(11 years, 5 months ago)
Commons ChamberIt is a pleasure to follow the hon. Member for Cambridge (Dr Huppert) who, along with other Members of the Select Committee on Home Affairs, will consider the list of opt-ins and opt-outs when the Home Secretary eventually sends it to the Committee, to the Select Committee on Justice and to the European Scrutiny Committee. I agree with a lot of what he said. International co-operation in the EU is vital and Europol and Eurojust are important. I have just returned from a visit to Europol and was very impressed by the work done by Rob Wainwright and his team. I am glad that the Home Secretary is giving the House another opportunity to debate the issue in July before she decides whether to sign the important regulation that will allow us to be part of framing the next steps for Europol.

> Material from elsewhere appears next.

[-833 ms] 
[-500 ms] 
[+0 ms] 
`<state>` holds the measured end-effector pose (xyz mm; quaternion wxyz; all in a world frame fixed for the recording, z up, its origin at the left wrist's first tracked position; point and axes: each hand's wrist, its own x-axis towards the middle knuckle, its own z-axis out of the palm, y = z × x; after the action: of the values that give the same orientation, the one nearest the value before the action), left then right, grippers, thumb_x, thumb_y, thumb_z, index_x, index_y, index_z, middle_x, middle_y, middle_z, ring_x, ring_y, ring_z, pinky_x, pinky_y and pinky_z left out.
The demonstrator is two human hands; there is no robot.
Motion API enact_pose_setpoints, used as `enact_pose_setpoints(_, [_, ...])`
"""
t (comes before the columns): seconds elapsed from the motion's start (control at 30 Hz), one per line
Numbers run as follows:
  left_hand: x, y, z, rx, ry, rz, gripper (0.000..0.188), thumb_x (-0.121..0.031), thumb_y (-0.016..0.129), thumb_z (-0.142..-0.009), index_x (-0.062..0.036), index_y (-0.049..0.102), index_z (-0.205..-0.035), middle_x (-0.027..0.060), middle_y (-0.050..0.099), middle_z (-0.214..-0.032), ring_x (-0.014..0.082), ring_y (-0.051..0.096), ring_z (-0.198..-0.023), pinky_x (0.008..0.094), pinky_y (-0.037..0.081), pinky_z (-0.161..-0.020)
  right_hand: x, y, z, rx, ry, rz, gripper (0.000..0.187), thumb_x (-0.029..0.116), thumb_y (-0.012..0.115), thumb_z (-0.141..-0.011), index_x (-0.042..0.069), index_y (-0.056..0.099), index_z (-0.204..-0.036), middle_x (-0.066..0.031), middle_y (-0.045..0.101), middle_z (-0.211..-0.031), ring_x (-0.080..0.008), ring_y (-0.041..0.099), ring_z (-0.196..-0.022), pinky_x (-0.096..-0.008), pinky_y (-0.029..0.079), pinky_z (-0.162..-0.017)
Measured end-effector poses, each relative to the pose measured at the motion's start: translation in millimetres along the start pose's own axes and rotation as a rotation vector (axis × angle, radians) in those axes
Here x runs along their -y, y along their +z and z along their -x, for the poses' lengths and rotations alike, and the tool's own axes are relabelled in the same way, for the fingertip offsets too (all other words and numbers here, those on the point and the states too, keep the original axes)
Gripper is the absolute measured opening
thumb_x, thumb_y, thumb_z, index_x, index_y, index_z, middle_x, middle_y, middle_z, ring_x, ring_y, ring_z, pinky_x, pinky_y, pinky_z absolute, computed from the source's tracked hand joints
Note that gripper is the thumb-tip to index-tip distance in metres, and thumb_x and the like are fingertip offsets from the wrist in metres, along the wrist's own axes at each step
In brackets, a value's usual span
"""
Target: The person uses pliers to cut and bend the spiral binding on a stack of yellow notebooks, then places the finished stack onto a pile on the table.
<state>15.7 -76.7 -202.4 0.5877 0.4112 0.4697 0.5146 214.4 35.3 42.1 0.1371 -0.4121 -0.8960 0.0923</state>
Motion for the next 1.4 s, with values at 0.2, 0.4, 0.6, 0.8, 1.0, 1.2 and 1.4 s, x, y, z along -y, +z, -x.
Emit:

I congratulate the former Minister, my hon. Friend the Member for Hackney South and Shoreditch (Meg Hillier), and the former Home Secretary, my right hon. Friend the Member for Kingston upon Hull West and Hessle (Alan Johnson), on all the work they have done. My thanks go more than to anyone else to the shadow Home Secretary, my right hon. Friend the Member for Normanton, Pontefract and Castleford (Yvette Cooper), for giving us the chance to discuss this measure in her precious Opposition time—and to do so in prime time, rather than at the end of the day, which is when we normally discuss European issues. I repeat what all other right hon. and hon. Members have said about the importance of data-sharing, of knowing who is coming into our country and who is going out and of ensuring that those who have committed crimes and need to be returned to their country are returned as quickly as possible.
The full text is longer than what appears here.